* **EXERCISE GOAL**: Reproduce every line in the material below that holds "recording".

============================================================

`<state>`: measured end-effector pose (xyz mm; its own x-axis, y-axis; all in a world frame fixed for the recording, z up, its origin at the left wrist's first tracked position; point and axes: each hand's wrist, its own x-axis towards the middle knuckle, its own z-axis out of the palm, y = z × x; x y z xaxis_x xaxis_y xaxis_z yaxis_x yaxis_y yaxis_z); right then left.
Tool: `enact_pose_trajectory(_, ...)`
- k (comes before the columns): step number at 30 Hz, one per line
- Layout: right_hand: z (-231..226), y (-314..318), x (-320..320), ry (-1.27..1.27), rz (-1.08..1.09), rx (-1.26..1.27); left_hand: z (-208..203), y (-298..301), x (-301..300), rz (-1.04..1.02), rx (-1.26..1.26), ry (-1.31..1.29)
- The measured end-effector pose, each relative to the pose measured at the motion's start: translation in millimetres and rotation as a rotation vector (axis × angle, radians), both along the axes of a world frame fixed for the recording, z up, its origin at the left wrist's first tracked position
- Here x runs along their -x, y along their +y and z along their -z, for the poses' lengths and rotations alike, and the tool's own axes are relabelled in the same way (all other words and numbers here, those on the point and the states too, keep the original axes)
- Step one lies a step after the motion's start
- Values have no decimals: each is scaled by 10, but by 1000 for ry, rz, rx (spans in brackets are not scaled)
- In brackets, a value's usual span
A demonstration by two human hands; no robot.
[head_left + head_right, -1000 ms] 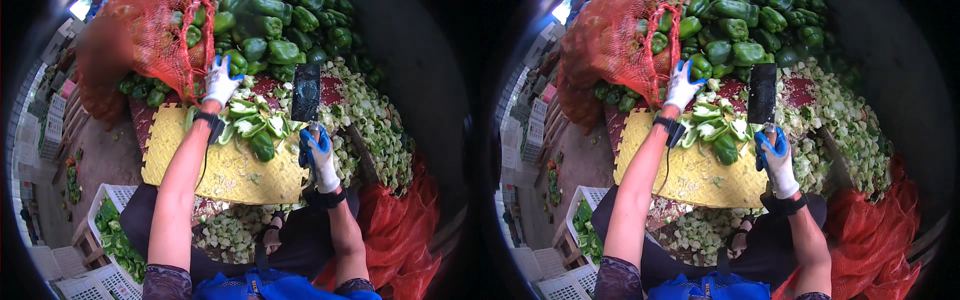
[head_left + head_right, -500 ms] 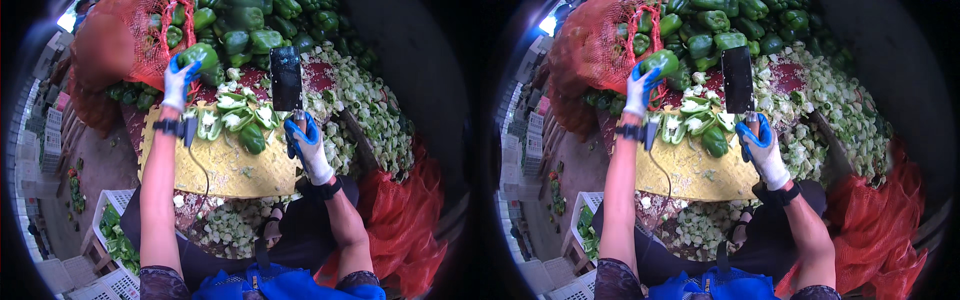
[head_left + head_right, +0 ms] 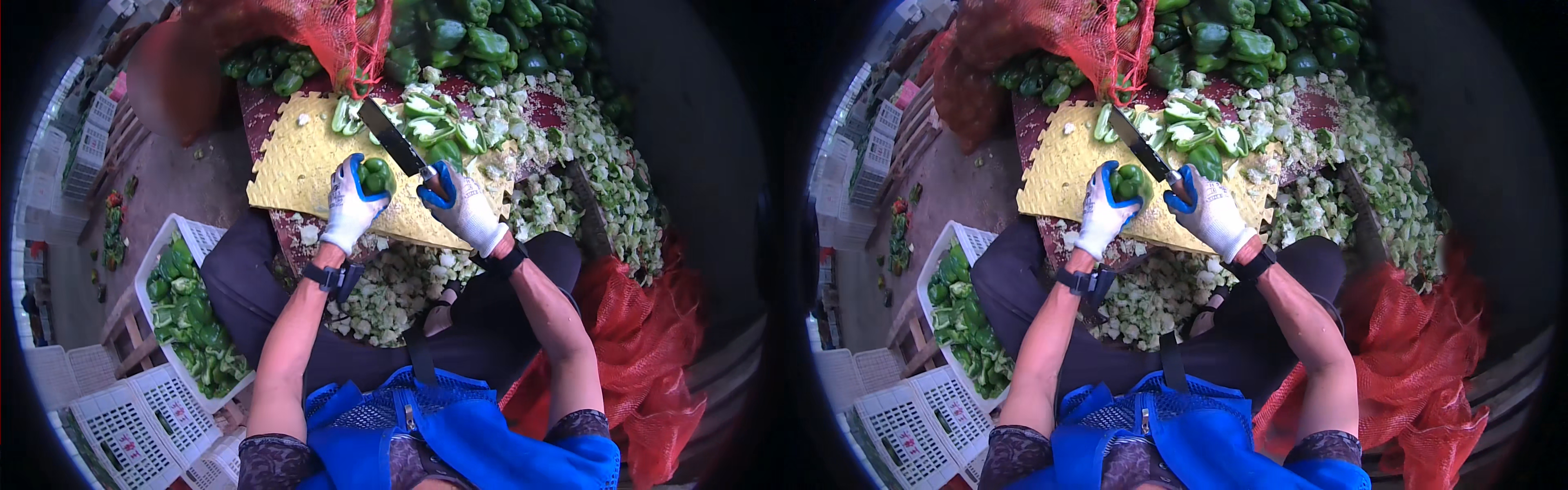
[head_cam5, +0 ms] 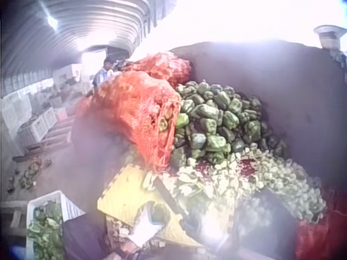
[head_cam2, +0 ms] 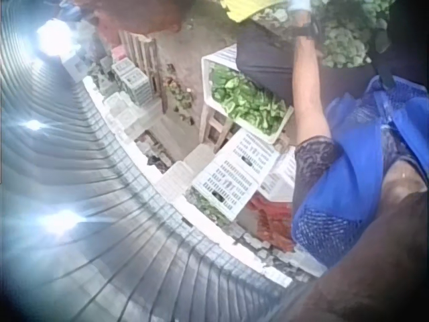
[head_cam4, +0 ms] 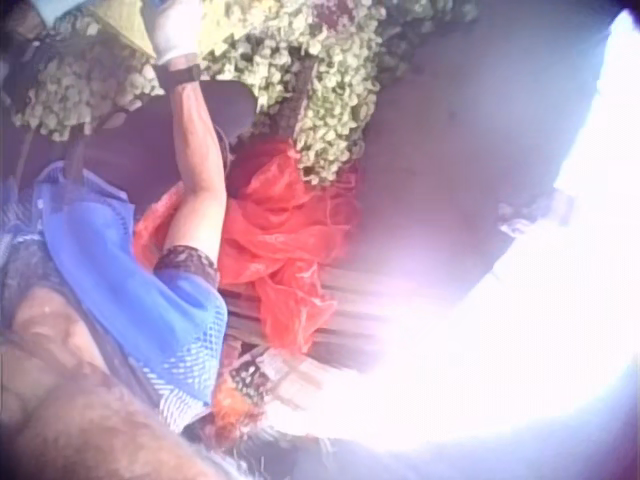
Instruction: Cutting the tops off green bell peppers and sorting them into crates.
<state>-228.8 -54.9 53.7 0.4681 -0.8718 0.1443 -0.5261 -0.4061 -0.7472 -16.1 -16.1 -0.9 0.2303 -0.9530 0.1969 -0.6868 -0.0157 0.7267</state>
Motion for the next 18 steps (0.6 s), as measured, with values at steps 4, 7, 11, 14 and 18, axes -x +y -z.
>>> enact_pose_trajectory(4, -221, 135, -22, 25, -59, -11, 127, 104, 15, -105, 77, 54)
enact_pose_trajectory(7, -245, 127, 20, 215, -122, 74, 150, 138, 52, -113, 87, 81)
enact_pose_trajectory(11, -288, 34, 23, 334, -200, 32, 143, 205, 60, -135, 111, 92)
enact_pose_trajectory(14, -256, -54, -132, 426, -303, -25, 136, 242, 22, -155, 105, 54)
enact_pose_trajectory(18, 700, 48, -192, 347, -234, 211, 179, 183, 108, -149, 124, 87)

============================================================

* **RESPONSE**:
`<state>`: measured end-effector pose (xyz mm; its own x-axis, y-axis; all in a world frame fixed for the recording, z up, its origin at the left wrist's first tracked position; point and axes: each hand's wrist, its own x-axis towards the middle knuckle, its own z-axis out of the palm, y = z × x; x y z xaxis_x xaxis_y xaxis_z yaxis_x yaxis_y yaxis_z); right then left.
- The measured end-effector pose, each relative to the pose measured at the motion's start: translation in millimetres and rotation as a rotation vector (axis × angle, radians), both along the axes of a world frame fixed for the recording, z up, its origin at the left wrist's first tracked position

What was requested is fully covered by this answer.